Exercise directions ▸
Reproduce word for word, from the entries below, the line with "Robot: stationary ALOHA", the line with "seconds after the", and every line between them, and nothing more.

Top of Extracted entries

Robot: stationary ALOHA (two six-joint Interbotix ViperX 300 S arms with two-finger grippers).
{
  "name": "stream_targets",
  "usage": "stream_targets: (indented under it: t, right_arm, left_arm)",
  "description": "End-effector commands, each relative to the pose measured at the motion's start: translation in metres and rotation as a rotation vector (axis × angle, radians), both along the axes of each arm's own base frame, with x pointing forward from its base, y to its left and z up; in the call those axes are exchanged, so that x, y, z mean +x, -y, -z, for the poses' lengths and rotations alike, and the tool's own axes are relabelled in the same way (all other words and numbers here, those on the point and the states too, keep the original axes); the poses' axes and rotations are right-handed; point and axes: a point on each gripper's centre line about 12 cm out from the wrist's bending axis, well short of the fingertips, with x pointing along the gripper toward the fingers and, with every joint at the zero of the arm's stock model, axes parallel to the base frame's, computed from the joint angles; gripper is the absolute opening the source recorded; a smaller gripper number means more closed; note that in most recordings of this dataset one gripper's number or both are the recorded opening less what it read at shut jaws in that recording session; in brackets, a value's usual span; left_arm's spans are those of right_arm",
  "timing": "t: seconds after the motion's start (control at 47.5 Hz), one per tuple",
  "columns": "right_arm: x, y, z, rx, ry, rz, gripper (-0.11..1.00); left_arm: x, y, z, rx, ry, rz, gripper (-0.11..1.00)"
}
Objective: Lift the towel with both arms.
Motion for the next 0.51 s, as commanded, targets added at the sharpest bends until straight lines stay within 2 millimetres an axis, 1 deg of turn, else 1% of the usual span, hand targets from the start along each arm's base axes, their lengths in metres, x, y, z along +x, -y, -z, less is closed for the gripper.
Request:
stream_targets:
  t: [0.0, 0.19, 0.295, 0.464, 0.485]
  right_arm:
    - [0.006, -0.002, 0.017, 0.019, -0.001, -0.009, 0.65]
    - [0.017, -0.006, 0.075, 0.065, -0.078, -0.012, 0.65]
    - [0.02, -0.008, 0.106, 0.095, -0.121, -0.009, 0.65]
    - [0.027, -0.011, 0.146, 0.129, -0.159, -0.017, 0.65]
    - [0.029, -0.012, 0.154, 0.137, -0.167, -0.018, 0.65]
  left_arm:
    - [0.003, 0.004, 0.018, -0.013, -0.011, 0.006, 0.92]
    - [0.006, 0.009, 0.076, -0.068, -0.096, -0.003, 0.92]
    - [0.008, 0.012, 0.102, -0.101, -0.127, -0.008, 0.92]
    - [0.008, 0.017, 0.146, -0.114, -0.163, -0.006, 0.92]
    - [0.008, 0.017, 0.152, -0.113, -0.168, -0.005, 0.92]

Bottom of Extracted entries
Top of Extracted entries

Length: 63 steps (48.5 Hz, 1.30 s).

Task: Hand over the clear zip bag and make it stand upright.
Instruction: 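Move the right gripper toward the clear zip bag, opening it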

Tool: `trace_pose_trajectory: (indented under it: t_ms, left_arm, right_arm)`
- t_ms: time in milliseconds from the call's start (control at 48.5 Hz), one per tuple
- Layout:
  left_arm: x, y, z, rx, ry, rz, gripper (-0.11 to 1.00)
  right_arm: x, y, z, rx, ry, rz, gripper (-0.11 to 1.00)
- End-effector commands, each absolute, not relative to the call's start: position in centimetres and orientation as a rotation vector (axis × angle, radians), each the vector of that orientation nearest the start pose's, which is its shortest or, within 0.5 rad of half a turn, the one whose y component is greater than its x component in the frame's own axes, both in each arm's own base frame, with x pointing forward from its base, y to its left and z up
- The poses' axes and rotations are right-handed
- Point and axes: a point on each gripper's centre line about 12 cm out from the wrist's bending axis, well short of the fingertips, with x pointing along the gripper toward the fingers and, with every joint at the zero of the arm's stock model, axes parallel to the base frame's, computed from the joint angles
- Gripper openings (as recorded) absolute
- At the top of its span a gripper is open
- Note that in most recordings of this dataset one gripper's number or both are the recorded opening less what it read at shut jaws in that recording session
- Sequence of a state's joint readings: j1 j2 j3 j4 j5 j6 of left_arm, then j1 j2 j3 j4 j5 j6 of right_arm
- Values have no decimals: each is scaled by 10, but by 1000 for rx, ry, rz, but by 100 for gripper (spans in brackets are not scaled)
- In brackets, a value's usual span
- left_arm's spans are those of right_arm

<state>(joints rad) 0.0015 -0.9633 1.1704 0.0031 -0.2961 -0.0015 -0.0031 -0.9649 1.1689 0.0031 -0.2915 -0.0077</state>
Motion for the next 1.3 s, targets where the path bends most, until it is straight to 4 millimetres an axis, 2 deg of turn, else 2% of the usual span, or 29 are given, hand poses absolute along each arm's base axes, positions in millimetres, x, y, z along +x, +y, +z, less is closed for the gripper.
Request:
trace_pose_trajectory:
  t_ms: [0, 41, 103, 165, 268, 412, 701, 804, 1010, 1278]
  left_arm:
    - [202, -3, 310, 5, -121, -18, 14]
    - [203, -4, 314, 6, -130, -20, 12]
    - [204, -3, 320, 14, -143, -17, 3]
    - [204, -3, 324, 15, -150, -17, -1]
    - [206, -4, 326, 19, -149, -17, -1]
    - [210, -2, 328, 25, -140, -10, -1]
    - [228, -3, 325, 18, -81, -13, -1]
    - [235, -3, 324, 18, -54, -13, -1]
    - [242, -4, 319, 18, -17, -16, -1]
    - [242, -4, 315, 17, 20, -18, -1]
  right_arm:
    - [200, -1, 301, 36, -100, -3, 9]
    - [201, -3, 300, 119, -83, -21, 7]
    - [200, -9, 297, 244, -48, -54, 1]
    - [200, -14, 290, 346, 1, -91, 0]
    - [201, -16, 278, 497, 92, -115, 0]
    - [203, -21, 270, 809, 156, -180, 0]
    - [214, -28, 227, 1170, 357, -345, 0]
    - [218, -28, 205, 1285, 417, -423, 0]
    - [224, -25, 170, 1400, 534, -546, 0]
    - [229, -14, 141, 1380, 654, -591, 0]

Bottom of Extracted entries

Task solution ▸
Robot: stationary ALOHA (two six-joint Interbotix ViperX 300 S arms with two-finger grippers).
{
  "name": "stream_targets",
  "usage": "stream_targets: (indented under it: t, right_arm, left_arm)",
  "description": "End-effector commands, each relative to the pose measured at the motion's start: translation in metres and rotation as a rotation vector (axis × angle, radians), both along the axes of each arm's own base frame, with x pointing forward from its base, y to its left and z up; in the call those axes are exchanged, so that x, y, z mean +x, -y, -z, for the poses' lengths and rotations alike, and the tool's own axes are relabelled in the same way (all other words and numbers here, those on the point and the states too, keep the original axes); the poses' axes and rotations are right-handed; point and axes: a point on each gripper's centre line about 12 cm out from the wrist's bending axis, well short of the fingertips, with x pointing along the gripper toward the fingers and, with every joint at the zero of the arm's stock model, axes parallel to the base frame's, computed from the joint angles; gripper is the absolute opening the source recorded; a smaller gripper number means more closed; note that in most recordings of this dataset one gripper's number or both are the recorded opening less what it read at shut jaws in that recording session; in brackets, a value's usual span; left_arm's spans are those of right_arm",
  "timing": "t: seconds after the motion's start (control at 47.5 Hz), one per tuple",

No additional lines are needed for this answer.